NEW YORK — When Diana Vreeland said, “Hot pink is the navy blue of India,” she wasn’t kidding. Designers from Oscar de la Renta to John Galliano have dipped into the country’s jewel-toned palette.
Now comes Indo chic by way of Bollywood, the Bombay-based Indian film industry in which fashion always plays a starring role.
Andrew Lloyd Webber’s production of A.R. Rahman’s “Bombay Dreams” opens on Broadway on April 29, and Cinema India, a showcase of Bollywood-style movies, begins tonight at the Asia Society here. In August, The Bollywood Beat film festival arrives at Lincoln Center, bringing more costumes to tickle designers’ fancies.
“Bombay Dreams,” an outsized spectacle, at once satirizes and celebrates Bollywood, replete with Busby Berkeley-style production numbers spiced up like fiery vindaloos. The show features classic themes, such as forbidden love, rags to riches and good conquers evil all rolled into one.
Anisha Nagarjan, who plays the liberated filmmaker in love with the hero, Akaash, dresses in tunics and pants while her rival, the Bollywood star Ayesha Dharker, wears kitschy outfits that show lots of cleavage and bare skin.

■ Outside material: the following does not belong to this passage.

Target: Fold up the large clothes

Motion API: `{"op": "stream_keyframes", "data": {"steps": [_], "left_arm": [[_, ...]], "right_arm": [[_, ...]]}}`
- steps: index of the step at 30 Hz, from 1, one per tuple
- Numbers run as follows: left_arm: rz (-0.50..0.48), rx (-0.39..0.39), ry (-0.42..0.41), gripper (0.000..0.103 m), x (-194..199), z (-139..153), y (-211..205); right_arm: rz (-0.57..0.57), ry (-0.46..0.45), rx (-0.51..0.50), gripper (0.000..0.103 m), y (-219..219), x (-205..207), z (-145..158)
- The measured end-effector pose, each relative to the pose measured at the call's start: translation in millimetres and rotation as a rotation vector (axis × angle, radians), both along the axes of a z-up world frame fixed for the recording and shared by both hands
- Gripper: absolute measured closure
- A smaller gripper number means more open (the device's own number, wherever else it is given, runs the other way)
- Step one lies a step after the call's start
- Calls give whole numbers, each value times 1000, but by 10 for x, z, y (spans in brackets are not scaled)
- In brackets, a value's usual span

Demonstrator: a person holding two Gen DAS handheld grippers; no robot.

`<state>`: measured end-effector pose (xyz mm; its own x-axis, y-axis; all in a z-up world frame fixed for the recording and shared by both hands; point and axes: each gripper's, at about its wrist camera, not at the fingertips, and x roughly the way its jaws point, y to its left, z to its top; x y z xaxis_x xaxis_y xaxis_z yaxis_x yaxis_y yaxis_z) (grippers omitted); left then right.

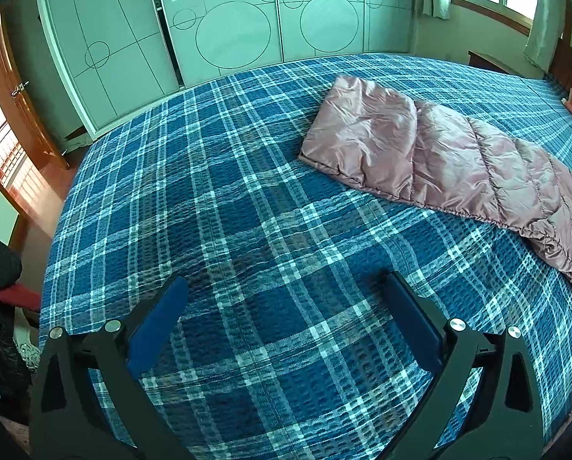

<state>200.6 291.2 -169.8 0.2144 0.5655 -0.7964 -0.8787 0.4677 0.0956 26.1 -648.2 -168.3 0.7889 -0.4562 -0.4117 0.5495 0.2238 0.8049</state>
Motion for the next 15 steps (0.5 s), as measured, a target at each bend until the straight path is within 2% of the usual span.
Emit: {"op": "stream_keyframes", "data": {"steps": [1, 2, 3, 4, 5, 7, 10, 15], "left_arm": [[1, 3, 1, 2, 18, -5, 2], [1, 7, 3, 2, 10, -6, 5], [1, 12, 5, 2, -3, -3, -11], [1, 15, 6, 2, 0, -6, -17], [1, 17, 5, 2, 6, -7, -21], [0, 22, 7, 2, 27, -18, -2], [0, 35, 14, 2, 2, -18, 8], [0, 54, 27, 2, 26, -15, -64]], "right_arm": [[-5, 18, -8, 37, -23, -14, -3], [-3, 56, -18, 53, -44, 19, 6], [0, 105, -32, 60, -59, 67, 31], [18, 121, -39, 76, -79, 120, 40], [44, 128, -40, 84, -101, 182, 36], [80, 163, -76, 86, -46, 316, 133], [162, 187, -196, 87, 209, 580, 403], [377, 202, -386, 87, 951, 1265, 866]]}}
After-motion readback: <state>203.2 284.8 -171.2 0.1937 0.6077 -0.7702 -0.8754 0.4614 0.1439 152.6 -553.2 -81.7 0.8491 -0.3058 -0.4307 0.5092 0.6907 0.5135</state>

“Kandukondain Kandukondain” (“I Have Found It”), an Indian director’s take on Jane Austen’s “Sense and Sensibility,” is a send-up of Bollywood filmmaking, where the two beautiful sisters and their three admirers break into song and dance at critical dramatic moments. The movie, which is on the Cinema India program, has all the melodrama of “Romeo and Juliet” and more costume changes than a Janet Jackson video.
A.R. Rahman, who is known as the Mozart of India, provided the scores for “Bombay Dreams” and “Kandukondain Kandukondain.”
“Bollywood is producing foreign-language films that are like blockbusters,” said Radha Welt Vatsal, Ph.D, curator of Cinema India. “They’re very commercial and feel like big commercial films.”
For the series, Welt Vatsal includes art house dramas and documentaries, along with classic epics such as “The Braveheart Will Take the Bride,” which continues to play to packed movie houses in India after eight years.
“There’s a lot of crossover between the fashion world and Bollywood,” said Welt Vatsal. “The biggest female actress, Aishwarya Rai, is a former Miss Universe. Beauty contests have become a really big thing in India.”
Rai, who is the heroine of another film, “Devdas,” and plays the young impetuous sister Marianne in “Kandukondain,” is the face of L’Oréal on the subcontinent.
Long before Galliano referenced India in his fall 2003 Christian Dior collection and Jean Paul Gaultier based his 2000 spring couture on a trip to Delhi, Victorian women threw paisley shawls over their shoulders to bring color and levity to their rigid dresses.
Many designers — including Paul Poiret, who produced a harem collection in 1909 — have been touched by India’s brightly hued splendor.
“Indian beauty has never stopped being a source of inspiration for designers because it manages to put women on the level of goddesses,” said Bérénice Geoffroy-Schneiter, the author of “Indian Beauty: Bollywood Style” (Assouline, June). “It doesn’t concern itself with daily life and its realities.”
The reason for the appeal of Bollywood films and the style they exude is simple, said Geoffroy-Schneiter: “They bring a joy and an immediate sense of the exotic. They tear us away from the mundane. I call them syrupy sweet candy for grown-up children.”